Scan the records that follow, and whenever a line has the word "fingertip", copy it.

Records from a dataset -
━━━━
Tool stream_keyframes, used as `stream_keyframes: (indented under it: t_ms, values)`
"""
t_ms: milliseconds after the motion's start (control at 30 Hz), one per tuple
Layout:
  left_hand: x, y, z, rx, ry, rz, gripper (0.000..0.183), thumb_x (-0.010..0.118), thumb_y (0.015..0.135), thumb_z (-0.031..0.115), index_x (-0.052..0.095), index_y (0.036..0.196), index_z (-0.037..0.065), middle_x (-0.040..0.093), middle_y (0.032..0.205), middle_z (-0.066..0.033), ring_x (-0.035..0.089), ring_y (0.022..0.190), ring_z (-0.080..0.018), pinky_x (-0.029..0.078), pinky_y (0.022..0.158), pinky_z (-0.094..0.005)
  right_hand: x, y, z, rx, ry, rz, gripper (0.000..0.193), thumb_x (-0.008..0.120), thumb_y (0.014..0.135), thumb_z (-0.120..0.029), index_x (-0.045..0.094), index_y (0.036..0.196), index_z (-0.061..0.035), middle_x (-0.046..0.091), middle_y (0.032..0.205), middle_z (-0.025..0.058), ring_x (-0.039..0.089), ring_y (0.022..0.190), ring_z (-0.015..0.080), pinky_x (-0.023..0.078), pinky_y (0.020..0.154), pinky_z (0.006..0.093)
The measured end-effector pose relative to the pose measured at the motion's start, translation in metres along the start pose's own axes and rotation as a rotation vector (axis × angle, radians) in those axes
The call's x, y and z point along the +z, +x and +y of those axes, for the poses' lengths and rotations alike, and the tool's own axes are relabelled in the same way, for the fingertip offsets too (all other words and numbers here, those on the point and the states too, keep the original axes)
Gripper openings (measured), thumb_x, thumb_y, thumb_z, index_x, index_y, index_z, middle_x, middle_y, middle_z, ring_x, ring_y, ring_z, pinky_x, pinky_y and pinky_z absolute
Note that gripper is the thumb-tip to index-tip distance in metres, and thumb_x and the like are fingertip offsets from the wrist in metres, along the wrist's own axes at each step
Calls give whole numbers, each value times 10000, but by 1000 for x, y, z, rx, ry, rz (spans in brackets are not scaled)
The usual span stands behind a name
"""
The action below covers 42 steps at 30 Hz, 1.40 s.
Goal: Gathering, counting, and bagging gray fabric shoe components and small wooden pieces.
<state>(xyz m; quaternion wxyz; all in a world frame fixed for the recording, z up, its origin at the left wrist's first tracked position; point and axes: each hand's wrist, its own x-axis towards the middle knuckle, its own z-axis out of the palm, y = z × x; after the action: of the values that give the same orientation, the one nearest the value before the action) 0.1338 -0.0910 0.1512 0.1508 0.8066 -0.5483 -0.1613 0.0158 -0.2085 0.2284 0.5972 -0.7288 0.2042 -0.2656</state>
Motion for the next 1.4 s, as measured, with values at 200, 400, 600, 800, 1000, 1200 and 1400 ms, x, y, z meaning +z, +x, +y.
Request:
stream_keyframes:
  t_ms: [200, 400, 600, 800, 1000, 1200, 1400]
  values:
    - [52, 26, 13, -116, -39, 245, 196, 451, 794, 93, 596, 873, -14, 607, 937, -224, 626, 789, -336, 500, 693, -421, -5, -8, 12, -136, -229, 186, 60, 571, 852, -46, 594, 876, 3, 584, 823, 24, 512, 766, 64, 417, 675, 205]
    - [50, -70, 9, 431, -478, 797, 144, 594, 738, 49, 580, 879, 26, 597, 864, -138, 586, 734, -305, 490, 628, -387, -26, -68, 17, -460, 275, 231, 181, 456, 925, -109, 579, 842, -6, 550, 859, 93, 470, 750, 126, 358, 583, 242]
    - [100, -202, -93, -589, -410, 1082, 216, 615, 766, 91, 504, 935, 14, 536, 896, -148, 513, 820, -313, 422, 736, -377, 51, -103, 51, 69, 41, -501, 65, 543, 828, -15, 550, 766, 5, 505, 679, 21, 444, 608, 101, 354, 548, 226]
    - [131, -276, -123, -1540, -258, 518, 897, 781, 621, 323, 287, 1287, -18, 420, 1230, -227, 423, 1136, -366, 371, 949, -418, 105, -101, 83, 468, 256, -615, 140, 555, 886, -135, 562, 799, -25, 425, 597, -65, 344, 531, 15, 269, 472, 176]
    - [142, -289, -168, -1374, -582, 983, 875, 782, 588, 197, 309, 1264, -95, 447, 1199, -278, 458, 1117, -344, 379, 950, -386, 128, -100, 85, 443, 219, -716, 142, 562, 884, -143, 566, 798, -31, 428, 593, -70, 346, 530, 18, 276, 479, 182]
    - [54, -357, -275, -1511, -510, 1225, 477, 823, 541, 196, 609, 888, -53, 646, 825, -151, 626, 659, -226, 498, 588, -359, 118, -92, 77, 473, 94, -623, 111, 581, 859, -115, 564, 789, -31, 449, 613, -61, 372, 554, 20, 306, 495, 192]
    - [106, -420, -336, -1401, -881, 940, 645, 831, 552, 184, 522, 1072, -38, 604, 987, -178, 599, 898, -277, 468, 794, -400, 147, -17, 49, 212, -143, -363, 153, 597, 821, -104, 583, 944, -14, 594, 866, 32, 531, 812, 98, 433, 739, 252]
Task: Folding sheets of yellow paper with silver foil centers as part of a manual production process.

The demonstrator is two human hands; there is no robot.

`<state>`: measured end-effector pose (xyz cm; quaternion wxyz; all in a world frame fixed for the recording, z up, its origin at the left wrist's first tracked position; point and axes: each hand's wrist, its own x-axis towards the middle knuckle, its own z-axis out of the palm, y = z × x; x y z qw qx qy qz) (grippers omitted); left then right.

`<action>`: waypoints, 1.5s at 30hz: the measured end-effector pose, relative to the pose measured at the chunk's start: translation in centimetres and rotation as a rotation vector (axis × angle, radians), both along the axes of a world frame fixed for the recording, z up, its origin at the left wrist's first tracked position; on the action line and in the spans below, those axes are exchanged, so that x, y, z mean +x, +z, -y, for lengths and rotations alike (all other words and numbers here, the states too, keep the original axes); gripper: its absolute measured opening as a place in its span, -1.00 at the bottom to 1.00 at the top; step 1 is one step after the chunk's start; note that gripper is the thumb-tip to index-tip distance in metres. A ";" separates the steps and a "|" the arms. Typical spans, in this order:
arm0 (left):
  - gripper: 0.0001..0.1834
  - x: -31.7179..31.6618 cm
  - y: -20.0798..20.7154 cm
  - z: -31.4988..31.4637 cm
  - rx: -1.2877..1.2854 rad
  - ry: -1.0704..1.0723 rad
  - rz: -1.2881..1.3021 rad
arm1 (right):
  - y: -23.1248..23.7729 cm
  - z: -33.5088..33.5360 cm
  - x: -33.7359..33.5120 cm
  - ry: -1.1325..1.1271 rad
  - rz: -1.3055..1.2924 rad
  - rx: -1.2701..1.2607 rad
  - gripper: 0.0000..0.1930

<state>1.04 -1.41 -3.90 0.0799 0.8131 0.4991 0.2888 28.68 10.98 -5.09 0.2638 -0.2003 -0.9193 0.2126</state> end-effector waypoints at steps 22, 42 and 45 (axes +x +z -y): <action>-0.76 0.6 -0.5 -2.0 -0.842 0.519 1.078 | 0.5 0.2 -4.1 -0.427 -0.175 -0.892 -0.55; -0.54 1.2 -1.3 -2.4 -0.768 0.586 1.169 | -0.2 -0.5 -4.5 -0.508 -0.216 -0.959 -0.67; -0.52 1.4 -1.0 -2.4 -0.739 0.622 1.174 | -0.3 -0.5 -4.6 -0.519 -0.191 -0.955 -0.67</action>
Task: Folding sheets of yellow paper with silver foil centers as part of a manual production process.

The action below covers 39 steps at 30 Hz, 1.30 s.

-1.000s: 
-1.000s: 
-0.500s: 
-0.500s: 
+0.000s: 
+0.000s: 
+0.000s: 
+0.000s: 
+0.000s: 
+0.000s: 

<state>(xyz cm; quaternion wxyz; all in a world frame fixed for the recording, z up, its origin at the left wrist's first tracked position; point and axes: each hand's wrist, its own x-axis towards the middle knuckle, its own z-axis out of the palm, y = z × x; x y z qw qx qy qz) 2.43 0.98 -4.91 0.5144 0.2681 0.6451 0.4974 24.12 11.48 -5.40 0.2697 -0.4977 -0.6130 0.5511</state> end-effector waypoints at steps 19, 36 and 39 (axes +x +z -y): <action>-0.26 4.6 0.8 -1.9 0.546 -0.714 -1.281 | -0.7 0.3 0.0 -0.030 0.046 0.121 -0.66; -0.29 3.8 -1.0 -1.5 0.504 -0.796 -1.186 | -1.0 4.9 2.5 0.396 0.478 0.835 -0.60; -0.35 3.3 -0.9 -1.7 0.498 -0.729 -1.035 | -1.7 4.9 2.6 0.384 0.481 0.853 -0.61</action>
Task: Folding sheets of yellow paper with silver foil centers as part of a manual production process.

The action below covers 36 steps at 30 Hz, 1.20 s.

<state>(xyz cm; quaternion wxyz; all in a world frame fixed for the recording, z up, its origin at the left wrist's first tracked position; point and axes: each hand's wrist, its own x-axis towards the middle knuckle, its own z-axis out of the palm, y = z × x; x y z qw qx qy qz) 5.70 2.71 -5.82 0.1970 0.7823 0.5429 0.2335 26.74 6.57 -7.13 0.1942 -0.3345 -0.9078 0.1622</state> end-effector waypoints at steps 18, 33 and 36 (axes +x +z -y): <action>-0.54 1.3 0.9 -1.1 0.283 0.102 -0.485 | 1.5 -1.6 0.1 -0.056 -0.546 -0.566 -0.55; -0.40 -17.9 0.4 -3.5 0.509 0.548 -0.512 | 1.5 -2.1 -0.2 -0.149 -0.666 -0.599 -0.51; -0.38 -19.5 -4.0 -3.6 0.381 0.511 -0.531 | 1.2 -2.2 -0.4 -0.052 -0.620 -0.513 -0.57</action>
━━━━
Expected output -
The call's x, y and z point along the +z, +x and +y of those axes, for the poses' lengths and rotations alike, and the tool's own axes are relabelled in the same way, for the fingertip offsets too (all other words and numbers here, those on the point and the states too, keep the original axes)
Note that gripper is the thumb-tip to index-tip distance in metres, and thumb_x and the like are fingertip offsets from the wrist in metres, along the wrist's own axes at each step

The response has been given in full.